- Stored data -
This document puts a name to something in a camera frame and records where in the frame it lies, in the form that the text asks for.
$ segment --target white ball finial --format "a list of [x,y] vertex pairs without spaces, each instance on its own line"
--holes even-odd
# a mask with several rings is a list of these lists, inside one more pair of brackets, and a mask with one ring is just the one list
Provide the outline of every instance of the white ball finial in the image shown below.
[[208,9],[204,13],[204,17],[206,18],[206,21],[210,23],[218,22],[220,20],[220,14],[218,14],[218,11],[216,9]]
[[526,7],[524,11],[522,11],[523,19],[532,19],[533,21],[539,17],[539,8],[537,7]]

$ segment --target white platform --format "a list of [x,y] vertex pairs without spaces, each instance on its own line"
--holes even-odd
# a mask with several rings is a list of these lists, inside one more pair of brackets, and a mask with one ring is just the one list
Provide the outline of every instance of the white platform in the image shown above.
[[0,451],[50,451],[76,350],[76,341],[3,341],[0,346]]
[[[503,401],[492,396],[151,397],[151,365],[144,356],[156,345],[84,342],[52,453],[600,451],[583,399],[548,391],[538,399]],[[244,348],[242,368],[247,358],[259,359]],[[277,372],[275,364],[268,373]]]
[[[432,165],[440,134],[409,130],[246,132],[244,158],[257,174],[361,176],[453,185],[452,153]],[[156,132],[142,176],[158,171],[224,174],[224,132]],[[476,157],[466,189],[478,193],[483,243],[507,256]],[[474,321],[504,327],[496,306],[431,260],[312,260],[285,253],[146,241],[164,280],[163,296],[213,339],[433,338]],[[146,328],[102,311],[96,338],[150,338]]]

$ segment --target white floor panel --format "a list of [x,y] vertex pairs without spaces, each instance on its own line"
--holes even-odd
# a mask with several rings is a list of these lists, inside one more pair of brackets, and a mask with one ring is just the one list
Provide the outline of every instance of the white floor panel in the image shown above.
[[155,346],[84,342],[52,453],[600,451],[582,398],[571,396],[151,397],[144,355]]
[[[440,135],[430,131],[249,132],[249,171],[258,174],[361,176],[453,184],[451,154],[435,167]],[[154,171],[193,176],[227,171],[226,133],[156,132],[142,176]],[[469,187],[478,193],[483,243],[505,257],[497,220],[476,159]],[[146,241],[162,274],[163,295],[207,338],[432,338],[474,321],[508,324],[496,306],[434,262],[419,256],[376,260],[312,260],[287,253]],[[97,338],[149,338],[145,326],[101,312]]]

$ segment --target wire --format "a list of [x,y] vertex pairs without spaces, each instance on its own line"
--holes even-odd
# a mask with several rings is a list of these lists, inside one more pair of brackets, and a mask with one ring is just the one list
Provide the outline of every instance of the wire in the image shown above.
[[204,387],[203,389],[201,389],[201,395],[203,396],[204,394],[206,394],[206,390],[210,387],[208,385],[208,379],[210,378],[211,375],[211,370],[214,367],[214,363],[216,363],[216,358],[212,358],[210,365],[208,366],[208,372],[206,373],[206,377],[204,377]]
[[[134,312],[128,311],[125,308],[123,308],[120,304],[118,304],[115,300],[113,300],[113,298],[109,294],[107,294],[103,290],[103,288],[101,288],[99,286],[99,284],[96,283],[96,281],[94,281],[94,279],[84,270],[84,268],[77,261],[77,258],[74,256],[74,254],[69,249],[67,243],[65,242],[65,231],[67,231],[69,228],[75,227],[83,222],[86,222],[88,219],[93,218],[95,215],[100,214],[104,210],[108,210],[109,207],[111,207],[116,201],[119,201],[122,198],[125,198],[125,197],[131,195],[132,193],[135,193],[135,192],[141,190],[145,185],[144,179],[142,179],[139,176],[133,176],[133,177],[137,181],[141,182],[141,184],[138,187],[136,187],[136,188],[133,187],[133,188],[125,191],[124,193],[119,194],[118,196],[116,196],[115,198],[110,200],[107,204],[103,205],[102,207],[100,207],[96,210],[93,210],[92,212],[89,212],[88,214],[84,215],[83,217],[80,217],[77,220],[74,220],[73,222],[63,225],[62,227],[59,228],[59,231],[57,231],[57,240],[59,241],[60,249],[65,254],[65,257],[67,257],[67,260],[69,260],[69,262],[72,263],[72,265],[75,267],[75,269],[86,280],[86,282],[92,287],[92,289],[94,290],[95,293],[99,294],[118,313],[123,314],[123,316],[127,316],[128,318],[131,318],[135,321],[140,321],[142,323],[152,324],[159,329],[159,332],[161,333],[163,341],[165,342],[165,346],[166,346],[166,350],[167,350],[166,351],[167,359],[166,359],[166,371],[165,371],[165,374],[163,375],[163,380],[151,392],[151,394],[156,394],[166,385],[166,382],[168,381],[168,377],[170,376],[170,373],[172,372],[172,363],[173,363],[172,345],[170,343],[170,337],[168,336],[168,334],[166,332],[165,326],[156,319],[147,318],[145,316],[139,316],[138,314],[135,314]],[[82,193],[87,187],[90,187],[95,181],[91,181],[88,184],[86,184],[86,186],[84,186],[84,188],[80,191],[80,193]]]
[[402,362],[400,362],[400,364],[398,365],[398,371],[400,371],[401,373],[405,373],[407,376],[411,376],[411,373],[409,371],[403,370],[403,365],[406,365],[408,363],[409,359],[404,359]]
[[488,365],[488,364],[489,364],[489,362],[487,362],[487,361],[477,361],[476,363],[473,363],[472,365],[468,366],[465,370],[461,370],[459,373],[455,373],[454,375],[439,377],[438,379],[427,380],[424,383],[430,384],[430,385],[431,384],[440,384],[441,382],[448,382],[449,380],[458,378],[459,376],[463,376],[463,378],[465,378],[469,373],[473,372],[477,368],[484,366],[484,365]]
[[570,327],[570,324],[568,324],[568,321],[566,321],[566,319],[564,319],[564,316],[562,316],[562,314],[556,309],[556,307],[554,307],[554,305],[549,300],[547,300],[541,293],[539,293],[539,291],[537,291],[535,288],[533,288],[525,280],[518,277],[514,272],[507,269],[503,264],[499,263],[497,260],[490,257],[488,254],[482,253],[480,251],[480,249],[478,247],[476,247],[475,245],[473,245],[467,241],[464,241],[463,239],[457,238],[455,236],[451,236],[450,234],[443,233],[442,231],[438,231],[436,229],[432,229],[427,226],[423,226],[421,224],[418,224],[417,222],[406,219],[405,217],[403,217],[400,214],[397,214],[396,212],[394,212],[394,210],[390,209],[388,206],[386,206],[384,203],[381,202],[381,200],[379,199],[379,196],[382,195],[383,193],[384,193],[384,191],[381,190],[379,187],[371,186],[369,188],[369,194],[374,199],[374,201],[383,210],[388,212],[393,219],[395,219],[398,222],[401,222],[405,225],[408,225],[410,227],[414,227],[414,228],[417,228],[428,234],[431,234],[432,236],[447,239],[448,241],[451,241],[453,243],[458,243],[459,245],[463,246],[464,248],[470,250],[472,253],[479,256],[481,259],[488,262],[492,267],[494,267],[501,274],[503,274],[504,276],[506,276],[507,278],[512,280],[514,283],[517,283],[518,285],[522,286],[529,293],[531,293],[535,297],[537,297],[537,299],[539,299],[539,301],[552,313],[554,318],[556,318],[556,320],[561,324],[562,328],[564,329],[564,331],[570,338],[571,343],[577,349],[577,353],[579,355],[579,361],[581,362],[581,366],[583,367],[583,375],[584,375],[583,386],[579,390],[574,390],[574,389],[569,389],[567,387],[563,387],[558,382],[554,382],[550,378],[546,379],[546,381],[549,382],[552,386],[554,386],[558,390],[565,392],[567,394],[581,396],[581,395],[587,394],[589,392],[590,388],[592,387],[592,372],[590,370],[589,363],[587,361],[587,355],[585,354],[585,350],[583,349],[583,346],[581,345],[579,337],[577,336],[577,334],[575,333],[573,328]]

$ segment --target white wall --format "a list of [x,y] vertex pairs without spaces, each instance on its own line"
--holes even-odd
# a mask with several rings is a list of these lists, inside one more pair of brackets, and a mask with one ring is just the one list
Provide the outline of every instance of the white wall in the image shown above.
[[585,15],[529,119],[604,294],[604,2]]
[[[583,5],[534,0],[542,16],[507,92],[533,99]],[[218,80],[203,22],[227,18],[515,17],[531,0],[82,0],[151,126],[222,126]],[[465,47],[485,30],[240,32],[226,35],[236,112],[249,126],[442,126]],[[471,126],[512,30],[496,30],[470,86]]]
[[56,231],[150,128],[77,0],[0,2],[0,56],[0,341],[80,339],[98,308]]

- TASK PROMPT -
Go through the entries and return each line where the word "format" appears.

- TASK SOLUTION -
$ segment --target white ball finial --format "a list of [x,y] vertex pairs without spaces, each instance on its own line"
$ segment --target white platform --format "a list of [x,y] vertex pairs without spaces, each instance on its own line"
$ segment --target white floor panel --format "a list of [x,y] vertex pairs without spaces, each instance on its own line"
$ segment --target wire --format "a list of [x,y] vertex pairs without spaces, each instance on its own line"
$ segment --target white wall --format "a list of [x,y] vertex pairs without spaces, each instance on its own line"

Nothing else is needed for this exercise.